Numbers which require all ten octets will have 6 bits in the
final octet which do not have meaning, between the least- and
most-significant bits. The implementation MUST set these to
zero.
u8, u16, u32, u64
Unsigned integers of a fixed precision, respectively 8, 16,
32, and 64 bits. They are encoded in little-endian (least
significant octet first).
DeVault Expires 24 May 2021 [Page 4]
Internet-Draft BARE November 2020
i8, i16, i32, i64
Signed integers of a fixed precision, respectively 8, 16, 32,
and 64 bits. They are encoded in little-endian (least
significant octet first), with two's compliment notation.
f32, f64
Floating-point numbers represented with the IEEE 754
[IEEE.754.1985] binary32 and binary64 floating point number
formats.
The encoder MUST NOT encode NaN into a BARE message, and the
decoder SHOULD raise an error if it encounters such a value.
bool
A boolean value, either true or false, encoded as a u8 type
with a value of one or zero, respectively representing true
or false.
If a value other than one or zero is found in the u8
representation of the bool, the message is considered
invalid, and the decoder SHOULD raise an error if it
encounters such a value.
enum
An unsigned integer value from a set of possible values
agreed upon in advance, encoded with the uint type.
An enum whose uint value is not a member of the values agreed
upon in advance is considered invalid, and the decoder SHOULD
raise an error if it encounters such a value.
Note that this makes the enum type unsuitable for
representing a several enum values which have been combined
with a bitwise OR operation.
string
A string of text.

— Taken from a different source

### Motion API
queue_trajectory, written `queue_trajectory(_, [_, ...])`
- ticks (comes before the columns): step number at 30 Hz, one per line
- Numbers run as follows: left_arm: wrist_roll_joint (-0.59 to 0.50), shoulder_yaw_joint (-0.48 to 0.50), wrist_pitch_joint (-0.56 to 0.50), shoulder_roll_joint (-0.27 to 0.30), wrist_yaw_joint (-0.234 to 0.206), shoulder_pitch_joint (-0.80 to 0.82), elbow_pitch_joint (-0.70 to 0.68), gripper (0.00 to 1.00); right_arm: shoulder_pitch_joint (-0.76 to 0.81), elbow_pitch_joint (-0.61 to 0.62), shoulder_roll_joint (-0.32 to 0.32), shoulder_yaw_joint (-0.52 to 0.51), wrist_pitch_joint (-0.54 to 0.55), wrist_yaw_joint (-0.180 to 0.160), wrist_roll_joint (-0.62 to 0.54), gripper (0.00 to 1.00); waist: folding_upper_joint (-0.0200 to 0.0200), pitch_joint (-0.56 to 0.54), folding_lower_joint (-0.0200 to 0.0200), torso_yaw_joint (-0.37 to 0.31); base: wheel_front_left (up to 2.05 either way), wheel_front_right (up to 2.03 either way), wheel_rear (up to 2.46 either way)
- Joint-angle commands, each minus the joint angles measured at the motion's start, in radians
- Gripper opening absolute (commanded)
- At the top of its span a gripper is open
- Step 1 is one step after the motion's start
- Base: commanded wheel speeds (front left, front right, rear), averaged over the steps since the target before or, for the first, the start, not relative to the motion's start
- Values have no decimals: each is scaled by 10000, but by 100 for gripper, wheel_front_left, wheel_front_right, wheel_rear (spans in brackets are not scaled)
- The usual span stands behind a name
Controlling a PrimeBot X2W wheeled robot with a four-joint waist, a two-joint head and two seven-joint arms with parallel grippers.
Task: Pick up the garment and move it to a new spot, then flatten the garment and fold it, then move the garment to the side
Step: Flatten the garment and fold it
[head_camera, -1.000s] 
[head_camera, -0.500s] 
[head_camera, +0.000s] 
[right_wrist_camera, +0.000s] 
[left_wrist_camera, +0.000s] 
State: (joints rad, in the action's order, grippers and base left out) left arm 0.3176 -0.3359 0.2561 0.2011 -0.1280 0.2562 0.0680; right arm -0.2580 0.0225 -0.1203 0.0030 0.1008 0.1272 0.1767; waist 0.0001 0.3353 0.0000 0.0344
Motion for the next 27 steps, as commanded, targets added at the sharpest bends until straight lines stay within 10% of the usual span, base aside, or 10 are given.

The length of the text in octets is
encoded first as a uint, followed by the text data
represented with the UTF-8 encoding [RFC3629].
If the data is found to contain invalid UTF-8 sequences, it
is considered invalid, and the decoder SHOULD raise an error
if it encounters such a value.
DeVault Expires 24 May 2021 [Page 5]
Internet-Draft BARE November 2020
data<length>
Arbitrary data with a fixed "length" in octets, e.g.
data<16>. The data is encoded literally in the message, and
MUST NOT be greater than 18,446,744,073,709,551,615 octets in
length (the maximum value of a u64).
data
Arbitrary data of a variable length in octets. The length is
encoded first as a uint, followed by the data itself encoded
literally.
void
A type with zero length. It is not encoded into BARE
messages.
2.2. Aggregate Types
Aggregate types may store zero or more primitive or aggregate values.
optional<type>
A value of "type" which may or may not be present, e.g.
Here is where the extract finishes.